**Directions**
When you find the line with "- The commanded" among the records below, reproduce it and each line after it exactly, ending with the line with "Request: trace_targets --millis".

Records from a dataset

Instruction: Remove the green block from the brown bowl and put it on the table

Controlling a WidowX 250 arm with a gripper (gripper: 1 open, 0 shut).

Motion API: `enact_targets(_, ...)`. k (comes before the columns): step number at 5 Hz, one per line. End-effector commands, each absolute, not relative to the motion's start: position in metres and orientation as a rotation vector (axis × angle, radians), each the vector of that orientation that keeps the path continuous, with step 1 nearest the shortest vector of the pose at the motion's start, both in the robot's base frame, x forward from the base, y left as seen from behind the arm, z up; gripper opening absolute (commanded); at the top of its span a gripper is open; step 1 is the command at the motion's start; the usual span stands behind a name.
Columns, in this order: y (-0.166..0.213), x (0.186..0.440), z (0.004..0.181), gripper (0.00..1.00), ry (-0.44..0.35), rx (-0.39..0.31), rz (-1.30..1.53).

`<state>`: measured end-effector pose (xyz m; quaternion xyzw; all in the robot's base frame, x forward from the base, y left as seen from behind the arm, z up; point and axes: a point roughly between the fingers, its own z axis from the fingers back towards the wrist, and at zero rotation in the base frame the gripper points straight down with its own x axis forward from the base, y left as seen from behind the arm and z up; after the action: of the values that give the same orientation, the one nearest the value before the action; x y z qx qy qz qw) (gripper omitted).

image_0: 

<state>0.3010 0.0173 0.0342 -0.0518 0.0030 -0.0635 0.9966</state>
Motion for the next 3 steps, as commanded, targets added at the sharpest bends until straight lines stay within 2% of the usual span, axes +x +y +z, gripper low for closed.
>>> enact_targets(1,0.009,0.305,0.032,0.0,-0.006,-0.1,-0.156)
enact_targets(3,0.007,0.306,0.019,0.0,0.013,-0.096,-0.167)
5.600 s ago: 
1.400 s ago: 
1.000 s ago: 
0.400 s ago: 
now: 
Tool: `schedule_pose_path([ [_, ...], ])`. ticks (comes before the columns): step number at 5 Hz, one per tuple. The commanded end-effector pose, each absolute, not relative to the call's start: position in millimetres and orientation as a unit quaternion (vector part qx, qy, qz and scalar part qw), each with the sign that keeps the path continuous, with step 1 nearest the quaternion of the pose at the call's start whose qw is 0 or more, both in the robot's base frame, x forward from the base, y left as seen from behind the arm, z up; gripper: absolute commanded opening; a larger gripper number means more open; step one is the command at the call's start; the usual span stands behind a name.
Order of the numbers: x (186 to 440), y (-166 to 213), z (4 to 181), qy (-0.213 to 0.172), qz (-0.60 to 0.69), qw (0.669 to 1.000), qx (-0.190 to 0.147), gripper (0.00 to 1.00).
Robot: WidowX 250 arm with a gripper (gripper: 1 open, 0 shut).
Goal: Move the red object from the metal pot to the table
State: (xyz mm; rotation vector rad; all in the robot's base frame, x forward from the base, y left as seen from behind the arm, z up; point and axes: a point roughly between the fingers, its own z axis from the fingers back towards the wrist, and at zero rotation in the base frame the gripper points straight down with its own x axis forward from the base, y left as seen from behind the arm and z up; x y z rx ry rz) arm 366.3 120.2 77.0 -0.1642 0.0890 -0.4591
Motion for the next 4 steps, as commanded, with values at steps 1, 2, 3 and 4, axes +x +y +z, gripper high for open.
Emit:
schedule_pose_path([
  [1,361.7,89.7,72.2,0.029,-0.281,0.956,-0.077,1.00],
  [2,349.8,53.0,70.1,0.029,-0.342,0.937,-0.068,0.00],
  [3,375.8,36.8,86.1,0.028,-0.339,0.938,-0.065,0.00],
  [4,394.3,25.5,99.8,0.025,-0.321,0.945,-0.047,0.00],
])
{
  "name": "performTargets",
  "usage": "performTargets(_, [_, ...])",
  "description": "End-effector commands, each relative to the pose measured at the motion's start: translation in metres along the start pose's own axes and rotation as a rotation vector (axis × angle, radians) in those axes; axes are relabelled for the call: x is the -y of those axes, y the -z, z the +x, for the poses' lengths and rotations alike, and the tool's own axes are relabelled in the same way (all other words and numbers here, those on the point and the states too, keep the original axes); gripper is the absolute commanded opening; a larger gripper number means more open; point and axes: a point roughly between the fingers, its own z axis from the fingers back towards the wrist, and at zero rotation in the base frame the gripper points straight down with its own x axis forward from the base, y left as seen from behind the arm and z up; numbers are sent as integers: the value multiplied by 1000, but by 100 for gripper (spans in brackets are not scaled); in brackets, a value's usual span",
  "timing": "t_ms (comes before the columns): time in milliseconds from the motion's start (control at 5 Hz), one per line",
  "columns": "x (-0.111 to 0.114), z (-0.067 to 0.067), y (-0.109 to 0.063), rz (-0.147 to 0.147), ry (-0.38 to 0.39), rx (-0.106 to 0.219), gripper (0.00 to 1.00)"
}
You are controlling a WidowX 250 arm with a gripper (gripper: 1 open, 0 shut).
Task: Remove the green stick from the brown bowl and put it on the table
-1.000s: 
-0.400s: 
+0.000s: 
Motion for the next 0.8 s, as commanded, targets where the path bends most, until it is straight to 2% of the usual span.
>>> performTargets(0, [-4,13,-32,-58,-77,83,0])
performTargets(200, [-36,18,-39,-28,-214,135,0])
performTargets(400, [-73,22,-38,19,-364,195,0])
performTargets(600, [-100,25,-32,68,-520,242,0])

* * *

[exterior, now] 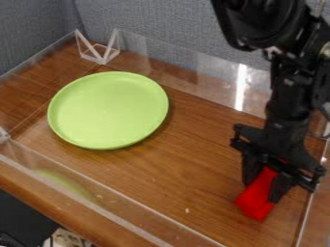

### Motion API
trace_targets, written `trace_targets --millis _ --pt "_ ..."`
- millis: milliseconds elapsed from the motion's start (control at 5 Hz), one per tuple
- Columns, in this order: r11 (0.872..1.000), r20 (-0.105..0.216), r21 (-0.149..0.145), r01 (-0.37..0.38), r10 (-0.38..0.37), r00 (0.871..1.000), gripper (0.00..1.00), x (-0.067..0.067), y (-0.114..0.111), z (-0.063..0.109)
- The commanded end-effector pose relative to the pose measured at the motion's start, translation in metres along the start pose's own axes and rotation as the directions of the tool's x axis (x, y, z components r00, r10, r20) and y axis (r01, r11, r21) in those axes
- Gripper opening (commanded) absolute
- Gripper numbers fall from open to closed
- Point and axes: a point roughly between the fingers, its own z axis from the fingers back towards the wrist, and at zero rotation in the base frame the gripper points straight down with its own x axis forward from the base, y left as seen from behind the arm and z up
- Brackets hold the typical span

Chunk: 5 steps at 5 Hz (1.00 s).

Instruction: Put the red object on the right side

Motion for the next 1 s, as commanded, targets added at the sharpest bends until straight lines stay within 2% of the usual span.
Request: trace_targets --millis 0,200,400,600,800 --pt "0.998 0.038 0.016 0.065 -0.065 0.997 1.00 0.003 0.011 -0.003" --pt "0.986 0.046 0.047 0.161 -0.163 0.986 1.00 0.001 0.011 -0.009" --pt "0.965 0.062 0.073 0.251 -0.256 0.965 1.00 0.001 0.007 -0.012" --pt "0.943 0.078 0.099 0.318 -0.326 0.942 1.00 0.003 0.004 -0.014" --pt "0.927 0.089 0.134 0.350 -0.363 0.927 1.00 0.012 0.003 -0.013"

**Response below**
- The commanded end-effector pose relative to the pose measured at the motion's start, translation in metres along the start pose's own axes and rotation as the directions of the tool's x axis (x, y, z components r00, r10, r20) and y axis (r01, r11, r21) in those axes
- Gripper opening (commanded) absolute
- Gripper numbers fall from open to closed
- Point and axes: a point roughly between the fingers, its own z axis from the fingers back towards the wrist, and at zero rotation in the base frame the gripper points straight down with its own x axis forward from the base, y left as seen from behind the arm and z up
- Brackets hold the typical span

Chunk: 5 steps at 5 Hz (1.00 s).

Instruction: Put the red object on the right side

Motion for the next 1 s, as commanded, targets added at the sharpest bends until straight lines stay within 2% of the usual span.
Request: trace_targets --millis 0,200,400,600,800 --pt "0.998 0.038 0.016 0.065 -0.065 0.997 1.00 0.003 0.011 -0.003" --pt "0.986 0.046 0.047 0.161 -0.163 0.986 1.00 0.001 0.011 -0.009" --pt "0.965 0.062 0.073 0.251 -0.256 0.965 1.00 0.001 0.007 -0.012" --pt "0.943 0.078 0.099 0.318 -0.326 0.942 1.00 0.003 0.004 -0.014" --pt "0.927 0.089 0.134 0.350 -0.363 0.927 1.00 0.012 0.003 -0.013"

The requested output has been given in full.